To solve the problem, we need to make some assumptions about the process of choosing. We assume that $108$ numbers are chosen "at random," one at a time, with replacement, from a set of $256$ numbers.
Imagine writing down the chosen numbers as a sequence of length $108$. There are $256^{108}$ such sequences, all equally likely. This number will be the denominator of our probability.
Now we calculate the number of "good" sequences, that is, sequences that have exactly $6$ distinct pairs, and $96$ singles. The types of the pairs can be chosen in $\binom{256}{6}$ ways. Once we have settled on our $6$ types, imagine ranking the chosen types in some arbitrary way, say numerical, but it doesn't matter.
Decide on the locations of the two numbers of the highest ranked type. This can be done in $\binom{108}{2}$ ways. For each of these ways, the locations of the two numbers of the next highest ranked type can be chosen in $\binom{106}{2}$ ways, and for each of these the locations of the two numbers of the next type can be chosen in $\binom{104}{2}$ ways, and so on. So the full task of dealing with pairs can be done in $D=\binom{256}{6}\binom{108}{2}\binom{106}{2}\binom{104}{2}\binom{102}{2}\binom{100}{2}\binom{98}{2}$ ways.

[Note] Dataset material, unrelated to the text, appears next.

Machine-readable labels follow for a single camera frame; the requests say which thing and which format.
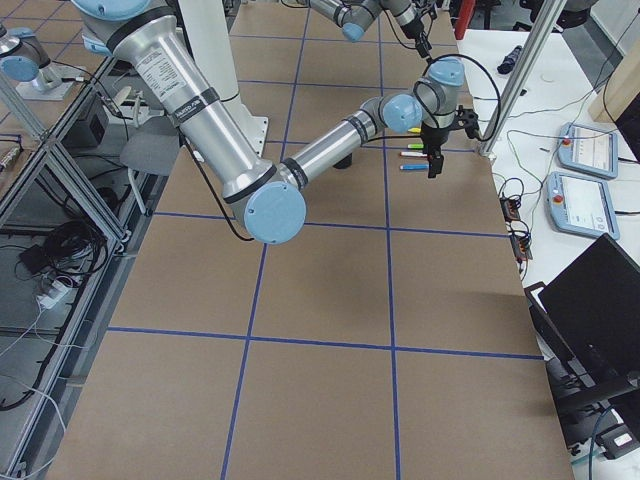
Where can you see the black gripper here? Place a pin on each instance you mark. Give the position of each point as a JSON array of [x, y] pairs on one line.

Now we have $96$ empty slots left. The first can be filled in $250$ ways. For each of these ways, the second empty slot can be filled in $249$ ways, and so on. Finally, the $96$th empty slot can be filled in $250-96+1$ ways. So our task of filling the $96$ slots can be done in $S=(250)(249)(248)\cdots(156)(155)$ ways.
So the number of ways we can have $6$ distinct pairs and the rest singles is $DS$. For the probability, divide $DS$ by $256^{108}$.